[Task material — start]

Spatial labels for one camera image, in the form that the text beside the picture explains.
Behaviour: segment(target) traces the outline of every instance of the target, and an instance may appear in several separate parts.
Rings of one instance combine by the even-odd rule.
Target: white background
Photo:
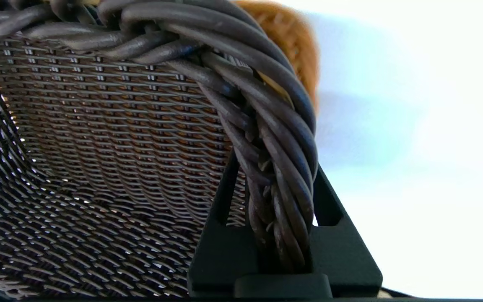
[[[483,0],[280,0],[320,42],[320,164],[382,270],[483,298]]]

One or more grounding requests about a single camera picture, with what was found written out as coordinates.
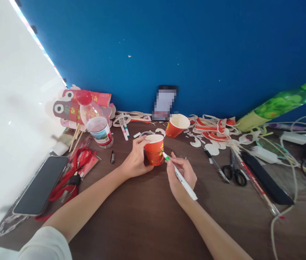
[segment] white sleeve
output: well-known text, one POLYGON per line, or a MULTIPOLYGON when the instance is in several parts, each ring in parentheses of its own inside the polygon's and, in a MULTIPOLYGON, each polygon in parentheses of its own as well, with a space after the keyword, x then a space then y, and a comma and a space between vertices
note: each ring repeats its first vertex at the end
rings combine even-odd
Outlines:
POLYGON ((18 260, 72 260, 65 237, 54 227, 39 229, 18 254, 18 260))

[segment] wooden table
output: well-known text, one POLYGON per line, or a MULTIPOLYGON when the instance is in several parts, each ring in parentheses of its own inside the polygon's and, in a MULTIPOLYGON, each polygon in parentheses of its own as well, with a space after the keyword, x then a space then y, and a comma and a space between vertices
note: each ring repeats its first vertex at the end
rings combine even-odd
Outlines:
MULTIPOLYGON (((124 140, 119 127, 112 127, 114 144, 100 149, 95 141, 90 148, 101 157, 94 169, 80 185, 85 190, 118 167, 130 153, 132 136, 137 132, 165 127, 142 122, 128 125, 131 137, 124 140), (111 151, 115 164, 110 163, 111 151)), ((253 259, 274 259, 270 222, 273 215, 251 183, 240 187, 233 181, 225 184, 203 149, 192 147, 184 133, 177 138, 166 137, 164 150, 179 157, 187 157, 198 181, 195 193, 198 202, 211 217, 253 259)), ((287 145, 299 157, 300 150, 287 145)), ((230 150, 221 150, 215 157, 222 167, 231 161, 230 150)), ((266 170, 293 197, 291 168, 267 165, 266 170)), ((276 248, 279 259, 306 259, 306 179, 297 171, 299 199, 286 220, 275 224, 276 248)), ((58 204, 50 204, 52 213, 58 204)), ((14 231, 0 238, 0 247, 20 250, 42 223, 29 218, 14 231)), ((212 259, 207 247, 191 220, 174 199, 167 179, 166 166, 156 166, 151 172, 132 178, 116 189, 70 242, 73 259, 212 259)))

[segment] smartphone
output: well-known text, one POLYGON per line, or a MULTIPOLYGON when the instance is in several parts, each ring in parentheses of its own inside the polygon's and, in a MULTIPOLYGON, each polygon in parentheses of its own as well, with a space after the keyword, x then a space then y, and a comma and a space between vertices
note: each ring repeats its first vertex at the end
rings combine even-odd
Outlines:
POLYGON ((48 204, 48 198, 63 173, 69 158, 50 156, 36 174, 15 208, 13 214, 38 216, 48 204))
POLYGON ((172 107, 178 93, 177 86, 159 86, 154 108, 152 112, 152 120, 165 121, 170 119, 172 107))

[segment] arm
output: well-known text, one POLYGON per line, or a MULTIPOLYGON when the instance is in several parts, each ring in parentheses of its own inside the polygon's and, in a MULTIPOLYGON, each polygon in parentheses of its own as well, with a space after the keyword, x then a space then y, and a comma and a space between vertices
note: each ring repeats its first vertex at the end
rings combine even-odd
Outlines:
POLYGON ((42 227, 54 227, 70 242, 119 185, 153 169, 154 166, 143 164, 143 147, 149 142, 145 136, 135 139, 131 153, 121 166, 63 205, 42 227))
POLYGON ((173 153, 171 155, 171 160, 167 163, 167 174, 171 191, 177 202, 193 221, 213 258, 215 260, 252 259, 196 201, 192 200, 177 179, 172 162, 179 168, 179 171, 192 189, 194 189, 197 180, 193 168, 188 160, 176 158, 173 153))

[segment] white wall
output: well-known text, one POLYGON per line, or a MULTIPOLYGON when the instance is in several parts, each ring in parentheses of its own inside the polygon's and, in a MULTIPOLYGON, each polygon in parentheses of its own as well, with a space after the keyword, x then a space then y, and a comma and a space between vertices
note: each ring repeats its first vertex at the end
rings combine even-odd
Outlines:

[Task material — finish]

If the data includes images, skip them and copy every line exactly.

Spatial labels for one camera image, in the form that the text beside the picture explains.
Behaviour: segment(target) traces the outline of every instance of the target, and an instance may appear in several separate parts.
Rings of one instance combine by the even-odd rule.
Target: white background
Photo:
[[[483,0],[280,0],[320,42],[320,164],[382,270],[483,298]]]

One or more grounding requests about a single camera picture, with what was found written out as coordinates.
[segment] white sleeve
output: well-known text, one POLYGON per line, or a MULTIPOLYGON when the instance is in several parts, each ring in parentheses of its own inside the polygon's and, in a MULTIPOLYGON, each polygon in parentheses of its own as well, with a space after the keyword, x then a space then y, and a comma and a space between vertices
note: each ring repeats its first vertex at the end
rings combine even-odd
Outlines:
POLYGON ((18 260, 72 260, 65 237, 54 227, 39 229, 18 254, 18 260))

[segment] wooden table
output: well-known text, one POLYGON per line, or a MULTIPOLYGON when the instance is in several parts, each ring in parentheses of its own inside the polygon's and, in a MULTIPOLYGON, each polygon in parentheses of its own as well, with a space after the keyword, x then a space then y, and a comma and a space between vertices
note: each ring repeats its first vertex at the end
rings combine even-odd
Outlines:
MULTIPOLYGON (((124 140, 119 127, 112 127, 114 144, 100 149, 95 141, 90 148, 101 157, 94 169, 80 185, 85 190, 118 167, 130 153, 132 136, 137 132, 165 127, 142 122, 128 125, 131 137, 124 140), (111 151, 115 164, 110 163, 111 151)), ((253 259, 274 259, 270 222, 273 215, 251 183, 240 187, 233 181, 225 184, 203 149, 192 147, 184 133, 177 138, 166 137, 164 150, 179 157, 187 157, 198 181, 195 193, 198 202, 211 217, 253 259)), ((287 145, 299 157, 300 150, 287 145)), ((230 150, 221 150, 215 157, 222 167, 231 161, 230 150)), ((266 170, 293 197, 291 168, 267 165, 266 170)), ((276 248, 279 259, 306 259, 306 179, 297 171, 299 199, 286 220, 275 224, 276 248)), ((58 204, 50 204, 52 213, 58 204)), ((14 231, 0 238, 0 247, 20 250, 42 223, 29 218, 14 231)), ((212 259, 207 247, 191 220, 174 199, 167 179, 166 166, 156 166, 151 172, 132 178, 116 189, 70 242, 73 259, 212 259)))

[segment] smartphone
output: well-known text, one POLYGON per line, or a MULTIPOLYGON when the instance is in several parts, each ring in parentheses of its own inside the polygon's and, in a MULTIPOLYGON, each polygon in parentheses of its own as well, with a space after the keyword, x then a space then y, and a comma and a space between vertices
note: each ring repeats its first vertex at the end
rings combine even-odd
Outlines:
POLYGON ((48 204, 48 198, 63 173, 69 158, 50 156, 36 174, 15 208, 13 214, 38 216, 48 204))
POLYGON ((172 107, 178 93, 177 86, 159 86, 154 108, 152 112, 152 120, 165 121, 170 119, 172 107))

[segment] arm
output: well-known text, one POLYGON per line, or a MULTIPOLYGON when the instance is in several parts, each ring in parentheses of its own inside the polygon's and, in a MULTIPOLYGON, each polygon in parentheses of its own as well, with a space after the keyword, x then a space then y, and a comma and a space between vertices
note: each ring repeats its first vertex at the end
rings combine even-odd
Outlines:
POLYGON ((42 227, 54 227, 70 242, 119 185, 153 169, 154 166, 143 164, 143 147, 149 142, 145 136, 135 139, 131 153, 121 166, 63 205, 42 227))
POLYGON ((173 153, 171 155, 171 160, 167 163, 167 174, 171 191, 177 202, 193 221, 213 258, 215 260, 252 259, 196 201, 192 200, 177 179, 172 162, 179 168, 179 171, 192 189, 194 189, 197 180, 193 168, 188 160, 176 158, 173 153))

[segment] white wall
output: well-known text, one POLYGON per line, or a MULTIPOLYGON when the instance is in several parts, each ring in parentheses of its own inside the polygon's and, in a MULTIPOLYGON, each polygon in parentheses of its own as well, with a space after the keyword, x then a space then y, and a comma and a space between vertices
note: each ring repeats its first vertex at the end
rings combine even-odd
Outlines:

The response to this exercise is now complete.